WHAT YOU SHOULD DO:
Go through the data below and copy each line that includes "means".

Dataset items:
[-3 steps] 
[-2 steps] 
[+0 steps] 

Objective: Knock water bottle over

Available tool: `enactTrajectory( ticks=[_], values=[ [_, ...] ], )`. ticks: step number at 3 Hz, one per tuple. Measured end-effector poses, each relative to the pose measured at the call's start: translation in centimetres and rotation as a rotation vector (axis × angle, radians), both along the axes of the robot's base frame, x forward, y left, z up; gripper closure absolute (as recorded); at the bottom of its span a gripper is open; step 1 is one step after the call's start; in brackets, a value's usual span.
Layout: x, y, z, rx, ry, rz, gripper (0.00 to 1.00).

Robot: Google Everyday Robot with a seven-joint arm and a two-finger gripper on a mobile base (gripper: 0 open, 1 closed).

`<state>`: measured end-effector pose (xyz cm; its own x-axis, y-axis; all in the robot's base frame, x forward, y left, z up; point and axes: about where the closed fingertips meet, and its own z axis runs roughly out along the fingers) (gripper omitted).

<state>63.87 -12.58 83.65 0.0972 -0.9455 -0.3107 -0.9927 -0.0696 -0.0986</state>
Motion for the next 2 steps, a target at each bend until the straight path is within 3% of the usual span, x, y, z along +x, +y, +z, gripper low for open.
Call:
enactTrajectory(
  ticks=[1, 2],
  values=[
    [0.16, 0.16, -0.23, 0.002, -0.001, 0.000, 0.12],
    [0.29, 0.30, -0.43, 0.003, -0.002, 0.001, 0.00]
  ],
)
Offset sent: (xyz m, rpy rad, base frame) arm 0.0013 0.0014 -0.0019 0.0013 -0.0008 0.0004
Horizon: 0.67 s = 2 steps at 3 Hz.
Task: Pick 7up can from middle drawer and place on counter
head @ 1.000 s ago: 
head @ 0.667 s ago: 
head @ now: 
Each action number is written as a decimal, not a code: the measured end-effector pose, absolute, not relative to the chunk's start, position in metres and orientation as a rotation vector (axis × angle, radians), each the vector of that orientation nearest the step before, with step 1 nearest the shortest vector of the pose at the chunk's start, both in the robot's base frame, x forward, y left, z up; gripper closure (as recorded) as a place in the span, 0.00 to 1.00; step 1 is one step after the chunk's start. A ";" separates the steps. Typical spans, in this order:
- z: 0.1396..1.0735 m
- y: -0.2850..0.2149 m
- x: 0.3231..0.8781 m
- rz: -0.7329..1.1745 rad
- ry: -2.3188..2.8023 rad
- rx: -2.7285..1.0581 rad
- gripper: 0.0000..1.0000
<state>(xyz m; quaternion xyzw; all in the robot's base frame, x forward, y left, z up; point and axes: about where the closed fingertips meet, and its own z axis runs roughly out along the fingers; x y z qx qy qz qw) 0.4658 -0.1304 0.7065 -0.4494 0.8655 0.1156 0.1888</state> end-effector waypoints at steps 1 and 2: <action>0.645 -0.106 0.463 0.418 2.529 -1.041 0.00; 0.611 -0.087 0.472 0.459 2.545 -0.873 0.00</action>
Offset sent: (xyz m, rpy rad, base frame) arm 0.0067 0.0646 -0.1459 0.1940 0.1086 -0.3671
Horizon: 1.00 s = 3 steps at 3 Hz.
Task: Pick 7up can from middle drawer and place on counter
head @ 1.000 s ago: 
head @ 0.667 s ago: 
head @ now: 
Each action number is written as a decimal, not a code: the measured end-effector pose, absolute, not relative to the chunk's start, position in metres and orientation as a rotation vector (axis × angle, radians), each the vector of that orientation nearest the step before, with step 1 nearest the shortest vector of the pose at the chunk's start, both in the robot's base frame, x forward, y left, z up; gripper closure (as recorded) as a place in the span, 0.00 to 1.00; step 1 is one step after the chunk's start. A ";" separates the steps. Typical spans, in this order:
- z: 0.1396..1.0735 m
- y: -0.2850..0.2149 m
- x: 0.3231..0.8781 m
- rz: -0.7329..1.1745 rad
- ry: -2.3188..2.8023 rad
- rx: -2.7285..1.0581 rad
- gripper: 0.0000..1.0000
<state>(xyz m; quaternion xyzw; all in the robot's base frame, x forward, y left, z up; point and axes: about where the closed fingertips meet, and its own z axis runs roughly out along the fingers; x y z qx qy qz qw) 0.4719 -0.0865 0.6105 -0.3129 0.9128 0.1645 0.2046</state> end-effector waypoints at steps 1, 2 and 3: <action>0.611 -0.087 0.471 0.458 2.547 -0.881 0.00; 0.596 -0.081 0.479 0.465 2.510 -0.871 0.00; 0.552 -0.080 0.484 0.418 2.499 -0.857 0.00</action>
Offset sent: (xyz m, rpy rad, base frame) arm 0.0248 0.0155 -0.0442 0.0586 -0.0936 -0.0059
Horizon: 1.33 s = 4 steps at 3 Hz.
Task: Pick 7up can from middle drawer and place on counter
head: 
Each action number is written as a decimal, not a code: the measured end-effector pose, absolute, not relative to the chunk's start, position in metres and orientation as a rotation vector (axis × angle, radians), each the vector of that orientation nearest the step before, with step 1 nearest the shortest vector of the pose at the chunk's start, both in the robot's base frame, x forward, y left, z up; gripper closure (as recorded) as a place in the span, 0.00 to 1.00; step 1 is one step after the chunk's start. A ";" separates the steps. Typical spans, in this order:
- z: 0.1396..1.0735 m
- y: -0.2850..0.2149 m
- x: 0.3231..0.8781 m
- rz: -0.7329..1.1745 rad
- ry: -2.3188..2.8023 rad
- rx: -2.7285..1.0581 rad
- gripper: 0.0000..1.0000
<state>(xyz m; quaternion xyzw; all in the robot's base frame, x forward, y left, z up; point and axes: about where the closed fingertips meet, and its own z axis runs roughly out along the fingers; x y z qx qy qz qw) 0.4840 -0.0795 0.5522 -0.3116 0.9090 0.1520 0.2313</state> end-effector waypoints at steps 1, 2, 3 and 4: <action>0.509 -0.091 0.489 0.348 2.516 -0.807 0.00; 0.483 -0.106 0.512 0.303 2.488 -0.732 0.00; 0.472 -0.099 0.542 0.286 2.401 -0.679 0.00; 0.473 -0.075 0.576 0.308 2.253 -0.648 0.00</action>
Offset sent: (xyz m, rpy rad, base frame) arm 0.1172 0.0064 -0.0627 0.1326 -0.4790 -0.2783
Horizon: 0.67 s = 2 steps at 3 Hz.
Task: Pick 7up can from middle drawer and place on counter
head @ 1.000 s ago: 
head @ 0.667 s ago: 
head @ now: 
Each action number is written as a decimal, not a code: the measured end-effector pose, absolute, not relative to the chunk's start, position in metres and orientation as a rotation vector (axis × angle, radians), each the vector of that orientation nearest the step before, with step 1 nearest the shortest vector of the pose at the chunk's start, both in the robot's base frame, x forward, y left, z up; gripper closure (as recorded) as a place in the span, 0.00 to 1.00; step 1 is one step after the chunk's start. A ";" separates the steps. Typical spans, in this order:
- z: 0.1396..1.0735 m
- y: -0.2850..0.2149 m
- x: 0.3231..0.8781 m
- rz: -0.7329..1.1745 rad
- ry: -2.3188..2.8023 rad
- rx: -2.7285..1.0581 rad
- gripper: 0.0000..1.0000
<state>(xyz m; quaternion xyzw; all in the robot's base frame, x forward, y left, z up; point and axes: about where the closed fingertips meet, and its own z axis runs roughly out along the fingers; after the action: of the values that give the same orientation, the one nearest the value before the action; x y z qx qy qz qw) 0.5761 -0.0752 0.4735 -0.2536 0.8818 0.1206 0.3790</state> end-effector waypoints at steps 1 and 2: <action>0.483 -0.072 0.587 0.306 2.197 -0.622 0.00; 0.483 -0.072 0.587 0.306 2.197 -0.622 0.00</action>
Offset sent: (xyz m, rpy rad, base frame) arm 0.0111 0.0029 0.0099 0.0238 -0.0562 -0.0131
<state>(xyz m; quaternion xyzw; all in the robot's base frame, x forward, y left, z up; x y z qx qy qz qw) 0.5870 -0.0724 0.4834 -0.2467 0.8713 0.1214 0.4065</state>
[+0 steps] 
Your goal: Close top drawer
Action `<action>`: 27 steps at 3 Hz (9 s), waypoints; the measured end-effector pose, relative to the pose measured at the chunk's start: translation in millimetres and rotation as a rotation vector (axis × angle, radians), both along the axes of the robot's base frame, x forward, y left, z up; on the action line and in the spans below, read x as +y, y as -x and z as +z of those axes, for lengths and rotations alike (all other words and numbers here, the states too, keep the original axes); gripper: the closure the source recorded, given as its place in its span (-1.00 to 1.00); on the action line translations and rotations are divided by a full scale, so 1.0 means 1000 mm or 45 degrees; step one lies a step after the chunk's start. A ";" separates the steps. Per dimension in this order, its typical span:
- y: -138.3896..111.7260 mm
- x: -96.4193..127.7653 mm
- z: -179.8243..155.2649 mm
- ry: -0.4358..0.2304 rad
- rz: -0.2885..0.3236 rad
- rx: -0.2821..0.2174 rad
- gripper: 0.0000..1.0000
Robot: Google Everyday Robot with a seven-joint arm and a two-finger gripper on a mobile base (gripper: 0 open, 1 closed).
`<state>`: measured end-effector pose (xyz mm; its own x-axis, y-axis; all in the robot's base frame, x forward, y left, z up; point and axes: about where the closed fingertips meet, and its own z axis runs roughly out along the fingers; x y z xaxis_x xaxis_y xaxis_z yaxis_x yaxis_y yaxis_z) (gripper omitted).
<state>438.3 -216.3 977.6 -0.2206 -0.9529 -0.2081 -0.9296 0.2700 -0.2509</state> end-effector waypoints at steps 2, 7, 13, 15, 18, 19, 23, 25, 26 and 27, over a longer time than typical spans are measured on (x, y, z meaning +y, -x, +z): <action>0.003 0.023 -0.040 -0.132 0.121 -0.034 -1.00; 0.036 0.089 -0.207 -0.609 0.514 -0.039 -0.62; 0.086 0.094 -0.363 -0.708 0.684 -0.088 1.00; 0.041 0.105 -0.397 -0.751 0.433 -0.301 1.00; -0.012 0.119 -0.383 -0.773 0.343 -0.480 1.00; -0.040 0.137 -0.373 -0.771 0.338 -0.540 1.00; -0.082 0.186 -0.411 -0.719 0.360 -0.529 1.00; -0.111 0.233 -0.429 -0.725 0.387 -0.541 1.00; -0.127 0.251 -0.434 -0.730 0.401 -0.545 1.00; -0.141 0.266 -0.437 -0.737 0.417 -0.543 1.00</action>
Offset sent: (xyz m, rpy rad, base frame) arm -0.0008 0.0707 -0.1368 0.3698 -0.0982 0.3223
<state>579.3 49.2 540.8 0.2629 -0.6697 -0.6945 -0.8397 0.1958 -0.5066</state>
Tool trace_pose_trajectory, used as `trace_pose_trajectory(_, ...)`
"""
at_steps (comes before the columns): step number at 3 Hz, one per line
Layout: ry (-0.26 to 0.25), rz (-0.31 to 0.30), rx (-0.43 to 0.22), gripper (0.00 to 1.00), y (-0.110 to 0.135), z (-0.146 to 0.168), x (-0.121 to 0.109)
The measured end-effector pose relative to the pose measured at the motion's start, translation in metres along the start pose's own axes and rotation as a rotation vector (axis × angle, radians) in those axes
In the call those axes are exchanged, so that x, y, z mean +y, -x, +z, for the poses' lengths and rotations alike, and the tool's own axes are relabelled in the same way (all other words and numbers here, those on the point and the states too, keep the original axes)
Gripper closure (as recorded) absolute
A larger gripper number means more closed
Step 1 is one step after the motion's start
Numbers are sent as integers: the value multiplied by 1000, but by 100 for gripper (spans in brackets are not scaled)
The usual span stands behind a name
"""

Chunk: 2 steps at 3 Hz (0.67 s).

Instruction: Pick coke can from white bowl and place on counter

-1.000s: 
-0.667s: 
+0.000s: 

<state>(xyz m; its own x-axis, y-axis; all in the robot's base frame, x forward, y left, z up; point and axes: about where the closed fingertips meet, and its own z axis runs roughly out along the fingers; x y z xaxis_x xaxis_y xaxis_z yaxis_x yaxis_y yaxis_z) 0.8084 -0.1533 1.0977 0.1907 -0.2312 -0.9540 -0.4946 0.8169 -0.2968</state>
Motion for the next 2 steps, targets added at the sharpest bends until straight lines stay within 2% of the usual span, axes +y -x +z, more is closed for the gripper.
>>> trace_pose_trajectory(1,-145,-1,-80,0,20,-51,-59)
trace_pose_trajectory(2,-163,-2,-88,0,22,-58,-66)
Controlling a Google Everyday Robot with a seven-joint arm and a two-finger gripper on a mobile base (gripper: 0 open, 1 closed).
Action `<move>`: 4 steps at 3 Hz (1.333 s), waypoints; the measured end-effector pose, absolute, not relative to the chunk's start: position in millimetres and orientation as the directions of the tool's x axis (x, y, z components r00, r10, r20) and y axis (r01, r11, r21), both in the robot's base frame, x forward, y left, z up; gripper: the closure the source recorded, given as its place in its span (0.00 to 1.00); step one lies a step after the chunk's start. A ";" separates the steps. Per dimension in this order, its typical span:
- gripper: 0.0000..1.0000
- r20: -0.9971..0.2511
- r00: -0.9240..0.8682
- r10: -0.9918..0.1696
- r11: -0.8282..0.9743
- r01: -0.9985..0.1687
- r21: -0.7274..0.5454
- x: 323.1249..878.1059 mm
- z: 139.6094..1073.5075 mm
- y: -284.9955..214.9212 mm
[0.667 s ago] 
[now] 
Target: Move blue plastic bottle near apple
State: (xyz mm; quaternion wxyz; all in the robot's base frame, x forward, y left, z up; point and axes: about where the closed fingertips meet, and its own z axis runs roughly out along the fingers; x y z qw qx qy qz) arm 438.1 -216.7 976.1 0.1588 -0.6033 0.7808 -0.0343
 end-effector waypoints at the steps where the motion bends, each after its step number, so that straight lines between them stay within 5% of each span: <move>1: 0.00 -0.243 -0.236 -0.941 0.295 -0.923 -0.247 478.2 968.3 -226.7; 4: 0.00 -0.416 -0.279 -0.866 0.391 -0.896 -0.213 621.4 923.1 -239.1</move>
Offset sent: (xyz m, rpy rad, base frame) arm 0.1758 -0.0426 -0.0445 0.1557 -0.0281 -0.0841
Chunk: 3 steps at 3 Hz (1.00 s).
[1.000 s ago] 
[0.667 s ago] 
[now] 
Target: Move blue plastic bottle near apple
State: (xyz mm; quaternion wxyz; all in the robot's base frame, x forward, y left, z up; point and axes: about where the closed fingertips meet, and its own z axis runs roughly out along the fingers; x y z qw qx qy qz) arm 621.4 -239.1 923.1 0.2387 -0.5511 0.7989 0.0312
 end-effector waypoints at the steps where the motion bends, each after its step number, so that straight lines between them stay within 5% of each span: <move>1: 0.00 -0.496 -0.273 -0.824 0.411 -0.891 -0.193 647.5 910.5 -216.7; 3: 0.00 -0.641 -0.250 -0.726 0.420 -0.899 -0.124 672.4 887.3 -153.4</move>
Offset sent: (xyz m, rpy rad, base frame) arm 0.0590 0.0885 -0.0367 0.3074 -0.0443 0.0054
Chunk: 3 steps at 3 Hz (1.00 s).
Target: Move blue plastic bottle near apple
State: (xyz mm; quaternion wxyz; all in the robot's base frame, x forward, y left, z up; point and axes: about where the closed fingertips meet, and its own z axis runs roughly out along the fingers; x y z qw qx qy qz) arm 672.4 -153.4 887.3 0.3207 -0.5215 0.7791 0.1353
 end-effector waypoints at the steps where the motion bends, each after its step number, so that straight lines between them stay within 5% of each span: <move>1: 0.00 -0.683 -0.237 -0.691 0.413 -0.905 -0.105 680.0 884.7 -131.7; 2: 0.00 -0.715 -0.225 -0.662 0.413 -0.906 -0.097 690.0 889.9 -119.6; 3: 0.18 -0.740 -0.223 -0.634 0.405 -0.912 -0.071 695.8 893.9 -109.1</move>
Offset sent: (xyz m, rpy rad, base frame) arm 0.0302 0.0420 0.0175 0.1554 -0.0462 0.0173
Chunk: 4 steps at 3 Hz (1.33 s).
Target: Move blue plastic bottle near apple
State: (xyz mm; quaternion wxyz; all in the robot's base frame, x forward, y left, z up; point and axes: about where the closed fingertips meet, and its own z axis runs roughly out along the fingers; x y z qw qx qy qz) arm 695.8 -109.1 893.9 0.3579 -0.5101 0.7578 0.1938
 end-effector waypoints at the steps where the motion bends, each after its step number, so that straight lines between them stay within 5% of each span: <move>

WRITTEN REPLY:
Action `<action>`: 27 steps at 3 Hz (9 s), waypoints; the measured end-effector pose, relative to the pose measured at the chunk's start: translation in millimetres and rotation as a rotation vector (axis × angle, radians), both along the axes of the robot's base frame, x forward, y left, z up; on the action line and in the spans below, read x as +y, y as -x and z as +z of those axes, for lengths and rotations alike (all other words and numbers here, the states too, keep the original axes); gripper: the closure the source recorded, given as its place in its span (-1.00 to 1.00); on the action line translations and rotations are divided by a full scale, so 1.0 means 1000 mm or 45 degrees; step one lies a step after the chunk's start. A ";" separates the steps. Per dimension in this order, its typical span:
A larger gripper number means more closed

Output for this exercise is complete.